1877 painting by John Roddam Spencer Stanhop

Love and the Maiden is an 1877 oil painting (previously mistaken for tempera) on canvas, by English Pre-Raphaelite artist John Roddam Spencer Stanhope, that is now in the Fine Arts Museums of San Francisco.

==History==
Known as one of the "second-generation" of Pre-Raphaelites, Stanhope was among Dante Gabriel Rossetti's mural-painting party at the Oxford Union in 1857, together with Arthur Hughes, John Hungerford Pollen, Valentine Prinsep, Edward Burne-Jones and William Morris. He was a founder member of the Hogarth Club, a direct descendant of the Pre-Raphaelite Brotherhood.

This painting is considered one of Stanhope's best, and represents two radically different artistic phases of his life. Although he began as fervently Pre-Raphaelite in outlook, Stanhope was deeply attracted by the Aesthetic movement during the 1860s. Love and the Maiden is a succinct mingling of these two equally formative phases in his career. Its presence in the 1877 exhibition at the Grosvenor Gallery — Aestheticism's most famous exposé — demonstrates his adherence to the latter movement, whereas the painting's similarity to the work of Edward Burne-Jones and Dante Gabriel Rossetti — the group of dancing women in the background are similar to those portrayed by Rossetti in The Bower Meadow (1871–72) — betray Stanhope's Pre-Raphaelite background.

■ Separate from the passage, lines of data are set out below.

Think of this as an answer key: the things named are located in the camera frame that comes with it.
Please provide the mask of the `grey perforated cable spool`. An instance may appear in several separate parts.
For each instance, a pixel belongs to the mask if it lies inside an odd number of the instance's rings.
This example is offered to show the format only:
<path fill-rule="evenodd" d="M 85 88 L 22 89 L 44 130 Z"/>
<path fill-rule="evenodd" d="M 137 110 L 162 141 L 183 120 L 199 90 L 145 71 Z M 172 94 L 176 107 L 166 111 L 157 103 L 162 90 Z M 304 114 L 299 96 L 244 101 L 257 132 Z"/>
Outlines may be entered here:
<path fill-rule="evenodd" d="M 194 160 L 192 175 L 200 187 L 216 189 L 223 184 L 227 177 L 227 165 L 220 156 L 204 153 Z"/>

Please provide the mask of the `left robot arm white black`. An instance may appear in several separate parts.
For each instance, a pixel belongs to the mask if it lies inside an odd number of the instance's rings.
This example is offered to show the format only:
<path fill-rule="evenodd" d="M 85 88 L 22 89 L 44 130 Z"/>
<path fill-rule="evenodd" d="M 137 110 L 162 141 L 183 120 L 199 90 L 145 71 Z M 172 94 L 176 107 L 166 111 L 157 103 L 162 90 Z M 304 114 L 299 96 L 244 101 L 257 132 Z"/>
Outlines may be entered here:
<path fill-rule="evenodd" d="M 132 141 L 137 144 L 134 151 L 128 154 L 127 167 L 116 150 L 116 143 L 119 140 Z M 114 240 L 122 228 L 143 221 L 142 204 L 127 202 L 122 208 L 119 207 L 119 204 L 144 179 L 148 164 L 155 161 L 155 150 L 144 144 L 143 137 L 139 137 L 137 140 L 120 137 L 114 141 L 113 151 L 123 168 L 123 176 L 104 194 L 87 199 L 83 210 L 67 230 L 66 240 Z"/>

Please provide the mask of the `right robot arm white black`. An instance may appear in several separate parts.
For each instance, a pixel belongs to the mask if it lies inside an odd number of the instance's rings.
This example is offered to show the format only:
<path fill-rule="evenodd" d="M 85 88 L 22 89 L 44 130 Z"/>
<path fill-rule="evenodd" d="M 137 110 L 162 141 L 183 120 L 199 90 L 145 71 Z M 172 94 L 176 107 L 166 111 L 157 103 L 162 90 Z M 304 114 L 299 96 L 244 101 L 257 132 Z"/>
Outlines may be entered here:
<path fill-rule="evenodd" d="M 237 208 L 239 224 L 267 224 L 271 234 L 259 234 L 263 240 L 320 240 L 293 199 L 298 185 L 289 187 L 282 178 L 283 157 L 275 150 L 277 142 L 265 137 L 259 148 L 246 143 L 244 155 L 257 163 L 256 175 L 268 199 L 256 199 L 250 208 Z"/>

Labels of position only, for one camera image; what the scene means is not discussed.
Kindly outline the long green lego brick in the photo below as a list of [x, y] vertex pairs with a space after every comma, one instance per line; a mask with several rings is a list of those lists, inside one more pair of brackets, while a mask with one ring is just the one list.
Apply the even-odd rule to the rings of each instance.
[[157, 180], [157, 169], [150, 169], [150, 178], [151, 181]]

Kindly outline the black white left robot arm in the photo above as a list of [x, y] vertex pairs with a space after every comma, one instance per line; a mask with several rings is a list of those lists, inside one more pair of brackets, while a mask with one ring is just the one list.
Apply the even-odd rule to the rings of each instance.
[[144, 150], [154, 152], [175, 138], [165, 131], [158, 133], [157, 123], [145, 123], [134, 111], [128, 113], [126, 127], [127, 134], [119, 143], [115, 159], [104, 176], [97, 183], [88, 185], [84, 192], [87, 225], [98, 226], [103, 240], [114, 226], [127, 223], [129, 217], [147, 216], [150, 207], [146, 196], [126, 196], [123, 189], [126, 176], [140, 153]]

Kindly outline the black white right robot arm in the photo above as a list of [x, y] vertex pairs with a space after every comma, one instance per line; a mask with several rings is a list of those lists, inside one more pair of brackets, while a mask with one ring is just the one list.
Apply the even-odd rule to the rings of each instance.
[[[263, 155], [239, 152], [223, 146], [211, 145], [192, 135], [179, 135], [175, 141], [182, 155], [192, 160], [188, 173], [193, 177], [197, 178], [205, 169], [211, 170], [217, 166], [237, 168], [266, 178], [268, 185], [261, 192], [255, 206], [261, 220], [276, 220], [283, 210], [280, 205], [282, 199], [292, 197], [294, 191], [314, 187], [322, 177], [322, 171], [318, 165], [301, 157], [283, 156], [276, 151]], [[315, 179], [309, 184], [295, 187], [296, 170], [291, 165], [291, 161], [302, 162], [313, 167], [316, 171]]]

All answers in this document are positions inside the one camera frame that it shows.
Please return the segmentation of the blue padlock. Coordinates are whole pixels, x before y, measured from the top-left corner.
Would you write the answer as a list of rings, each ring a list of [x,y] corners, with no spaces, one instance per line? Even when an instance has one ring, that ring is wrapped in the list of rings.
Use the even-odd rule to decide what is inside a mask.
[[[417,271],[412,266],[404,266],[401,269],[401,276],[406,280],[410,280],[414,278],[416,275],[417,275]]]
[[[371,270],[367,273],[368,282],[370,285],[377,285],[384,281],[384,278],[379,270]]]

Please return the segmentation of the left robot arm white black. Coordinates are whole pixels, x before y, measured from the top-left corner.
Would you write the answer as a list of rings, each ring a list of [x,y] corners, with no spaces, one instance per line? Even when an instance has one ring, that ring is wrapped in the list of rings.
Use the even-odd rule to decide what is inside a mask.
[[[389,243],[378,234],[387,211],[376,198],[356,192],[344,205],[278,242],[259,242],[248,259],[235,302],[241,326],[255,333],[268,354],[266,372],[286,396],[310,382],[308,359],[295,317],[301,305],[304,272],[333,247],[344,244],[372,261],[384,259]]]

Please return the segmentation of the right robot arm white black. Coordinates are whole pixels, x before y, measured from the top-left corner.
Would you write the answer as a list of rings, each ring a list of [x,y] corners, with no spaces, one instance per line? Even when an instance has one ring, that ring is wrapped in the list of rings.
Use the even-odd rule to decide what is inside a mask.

During his time in Oxford in 1857, Stanhope wrote that he spent most days painting with Burne-Jones; possibly as a result of this, a great deal of Burne-Jones' influence can be seen in his work — although it could be argued that Burne-Jones also drew ideas from Stanhope's work. The androgynous physiques, Grecian-style draperies and facial expressions depicted in Love and the Maiden are classic Burne-Jones hallmarks, even though the facial similarities probably also arose from use of the same models.